# What this task involves
Reproduce the data below in full and exclude every picture.

########

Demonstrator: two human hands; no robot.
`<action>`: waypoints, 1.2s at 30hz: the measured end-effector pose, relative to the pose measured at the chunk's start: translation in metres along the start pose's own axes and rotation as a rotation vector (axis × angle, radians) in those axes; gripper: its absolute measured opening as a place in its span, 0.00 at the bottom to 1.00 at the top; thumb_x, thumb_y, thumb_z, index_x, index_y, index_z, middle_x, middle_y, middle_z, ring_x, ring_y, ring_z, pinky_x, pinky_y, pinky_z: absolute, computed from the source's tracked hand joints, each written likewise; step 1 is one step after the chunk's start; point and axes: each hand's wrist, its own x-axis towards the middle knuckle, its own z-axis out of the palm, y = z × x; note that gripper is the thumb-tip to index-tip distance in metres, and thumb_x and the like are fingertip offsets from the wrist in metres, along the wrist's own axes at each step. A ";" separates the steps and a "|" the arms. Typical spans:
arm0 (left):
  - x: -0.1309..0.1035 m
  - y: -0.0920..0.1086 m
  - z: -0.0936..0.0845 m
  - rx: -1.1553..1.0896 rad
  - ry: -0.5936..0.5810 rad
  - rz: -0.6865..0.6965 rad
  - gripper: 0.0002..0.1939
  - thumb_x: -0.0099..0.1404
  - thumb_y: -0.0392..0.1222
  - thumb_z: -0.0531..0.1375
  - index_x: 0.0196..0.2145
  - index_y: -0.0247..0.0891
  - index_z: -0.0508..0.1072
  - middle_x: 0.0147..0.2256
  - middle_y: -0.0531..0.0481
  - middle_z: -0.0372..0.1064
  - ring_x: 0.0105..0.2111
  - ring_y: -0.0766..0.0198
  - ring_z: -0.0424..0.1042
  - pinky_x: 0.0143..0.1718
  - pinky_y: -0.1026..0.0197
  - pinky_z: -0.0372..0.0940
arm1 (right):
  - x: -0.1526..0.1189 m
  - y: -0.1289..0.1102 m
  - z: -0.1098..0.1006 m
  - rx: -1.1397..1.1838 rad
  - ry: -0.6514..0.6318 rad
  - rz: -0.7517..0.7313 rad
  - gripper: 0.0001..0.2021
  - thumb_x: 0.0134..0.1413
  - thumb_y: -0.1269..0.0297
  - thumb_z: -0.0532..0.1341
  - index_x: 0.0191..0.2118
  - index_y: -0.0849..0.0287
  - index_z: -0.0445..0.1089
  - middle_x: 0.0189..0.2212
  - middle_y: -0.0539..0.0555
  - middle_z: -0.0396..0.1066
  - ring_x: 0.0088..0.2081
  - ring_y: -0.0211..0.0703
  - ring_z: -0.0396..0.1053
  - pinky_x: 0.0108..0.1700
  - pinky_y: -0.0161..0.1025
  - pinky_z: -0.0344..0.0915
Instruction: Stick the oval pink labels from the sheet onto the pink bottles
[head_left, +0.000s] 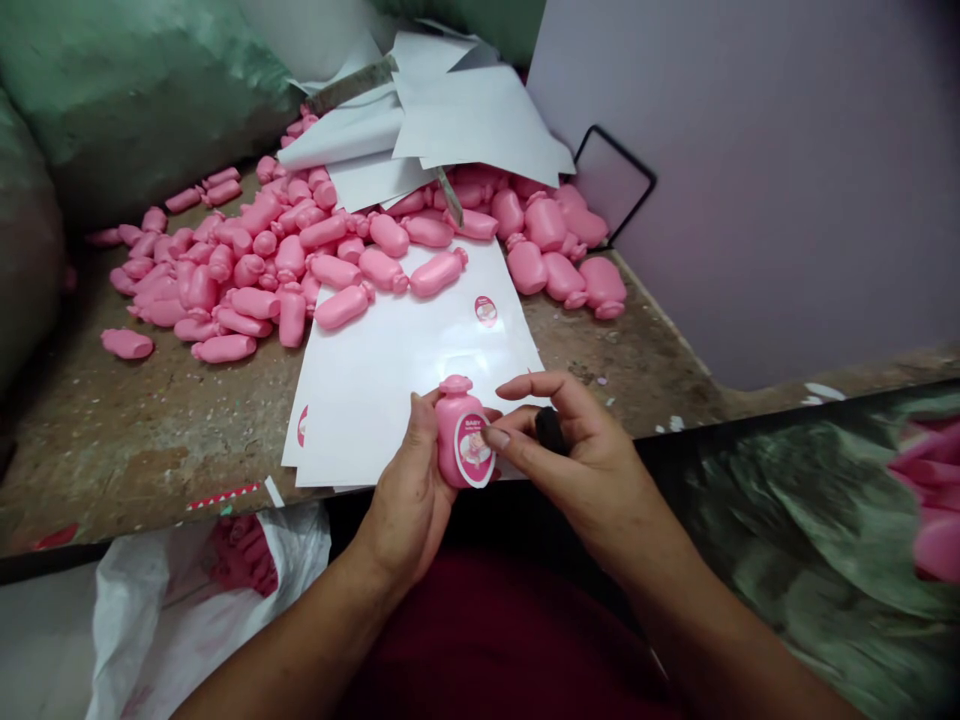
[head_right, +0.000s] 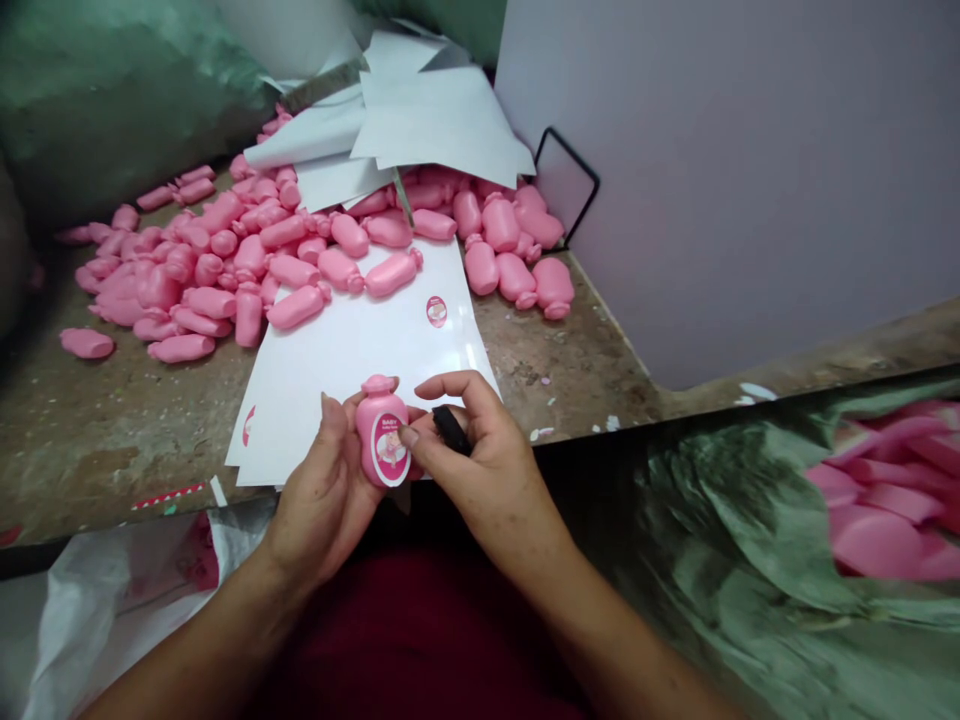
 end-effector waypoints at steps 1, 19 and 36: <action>0.000 0.000 0.000 0.003 -0.002 0.003 0.24 0.69 0.62 0.55 0.48 0.40 0.72 0.42 0.46 0.76 0.51 0.55 0.73 0.57 0.52 0.63 | 0.000 0.000 0.000 -0.002 0.000 -0.004 0.15 0.49 0.60 0.69 0.40 0.53 0.65 0.24 0.43 0.72 0.26 0.34 0.70 0.31 0.32 0.70; 0.001 -0.003 0.000 -0.017 -0.036 0.038 0.23 0.69 0.60 0.56 0.49 0.38 0.71 0.46 0.45 0.74 0.53 0.53 0.72 0.59 0.50 0.62 | 0.000 0.000 0.000 -0.044 -0.003 0.007 0.16 0.49 0.57 0.69 0.40 0.53 0.65 0.24 0.44 0.72 0.27 0.37 0.70 0.32 0.35 0.70; -0.002 -0.002 0.000 0.109 -0.008 0.035 0.15 0.65 0.41 0.64 0.50 0.43 0.70 0.42 0.53 0.73 0.45 0.64 0.72 0.52 0.60 0.63 | 0.002 -0.001 0.002 -0.010 -0.023 0.002 0.13 0.48 0.61 0.68 0.39 0.54 0.67 0.25 0.43 0.69 0.27 0.34 0.67 0.31 0.32 0.68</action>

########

# Response for this exercise
Demonstrator: two human hands; no robot.
`<action>`: waypoints, 1.2s at 30hz: the measured end-effector pose, relative to the pose measured at the chunk's start: translation in metres along the start pose's own axes and rotation as a rotation vector (axis × angle, radians) in those axes; gripper: its absolute measured opening as a place in its span, 0.00 at the bottom to 1.00 at the top; thumb_x, thumb_y, thumb_z, index_x, index_y, index_z, middle_x, middle_y, middle_z, ring_x, ring_y, ring_z, pinky_x, pinky_y, pinky_z: absolute, computed from the source's tracked hand joints, each written likewise; step 1 is one step after the chunk's start; point and axes: each hand's wrist, its own x-axis towards the middle knuckle, its own z-axis out of the palm, y = z × x; note that gripper is the thumb-tip to index-tip distance in metres, and thumb_x and the like are fingertip offsets from the wrist in metres, along the wrist's own axes at each step. A ";" separates the steps and a "|" the arms. Typical spans:
arm0 (left):
  - x: -0.1309..0.1035 m
  - y: -0.0920..0.1086 m
  - z: -0.0936..0.0845 m
  - rx: -1.1553..1.0896 rad
  - ry: -0.5936..0.5810 rad
  - rz: -0.6865..0.6965 rad
  - gripper: 0.0002..0.1939
  - thumb_x: -0.0099..0.1404
  - thumb_y: -0.0392..0.1222
  - thumb_z: -0.0531..0.1375
  - index_x: 0.0196..0.2145
  - index_y: -0.0247..0.0891
  - index_z: -0.0508..0.1072
  - middle_x: 0.0147..0.2256
  - middle_y: -0.0531..0.0481
  - middle_z: -0.0372..0.1064
  - ring_x: 0.0105..0.2111
  - ring_y: -0.0766..0.0198
  - ring_z: -0.0424..0.1042
  - pinky_x: 0.0143..0.1718
  - pinky_y: -0.1026..0.0197
  - pinky_z: -0.0372..0.0940
arm1 (right):
  - x: -0.1526..0.1189 m
  - y: -0.1289..0.1102 m
  - z: -0.1098..0.1006 m
  - rx: -1.1397..1.1838 rad
  - ry: -0.6514..0.6318 rad
  - rz: -0.7517..0.7313 rad
  - gripper: 0.0001..0.2021
  - thumb_x: 0.0134..0.1413
  - thumb_y: -0.1269..0.0297
  - thumb_z: -0.0532..0.1341
  - index_x: 0.0191..0.2118
  - index_y: -0.0849..0.0287
  - index_z: -0.0445..0.1089
  - middle_x: 0.0189..0.2212
  - middle_y: -0.0539..0.0555
  - middle_z: -0.0396..0.1066
  - ring_x: 0.0088..0.2081
  - ring_y: -0.0211..0.0703
  - ring_z: -0.0396..0.1053
  - pinky_x: 0.0108..0.1700
  - pinky_y: -0.0161..0.1025
  - pinky_z: -0.0344..0.0915
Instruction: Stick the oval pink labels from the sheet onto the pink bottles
[head_left, +0.000s] 
[head_right, +0.000s] 
 end-effector waypoints at steps 1, 19 and 36: <action>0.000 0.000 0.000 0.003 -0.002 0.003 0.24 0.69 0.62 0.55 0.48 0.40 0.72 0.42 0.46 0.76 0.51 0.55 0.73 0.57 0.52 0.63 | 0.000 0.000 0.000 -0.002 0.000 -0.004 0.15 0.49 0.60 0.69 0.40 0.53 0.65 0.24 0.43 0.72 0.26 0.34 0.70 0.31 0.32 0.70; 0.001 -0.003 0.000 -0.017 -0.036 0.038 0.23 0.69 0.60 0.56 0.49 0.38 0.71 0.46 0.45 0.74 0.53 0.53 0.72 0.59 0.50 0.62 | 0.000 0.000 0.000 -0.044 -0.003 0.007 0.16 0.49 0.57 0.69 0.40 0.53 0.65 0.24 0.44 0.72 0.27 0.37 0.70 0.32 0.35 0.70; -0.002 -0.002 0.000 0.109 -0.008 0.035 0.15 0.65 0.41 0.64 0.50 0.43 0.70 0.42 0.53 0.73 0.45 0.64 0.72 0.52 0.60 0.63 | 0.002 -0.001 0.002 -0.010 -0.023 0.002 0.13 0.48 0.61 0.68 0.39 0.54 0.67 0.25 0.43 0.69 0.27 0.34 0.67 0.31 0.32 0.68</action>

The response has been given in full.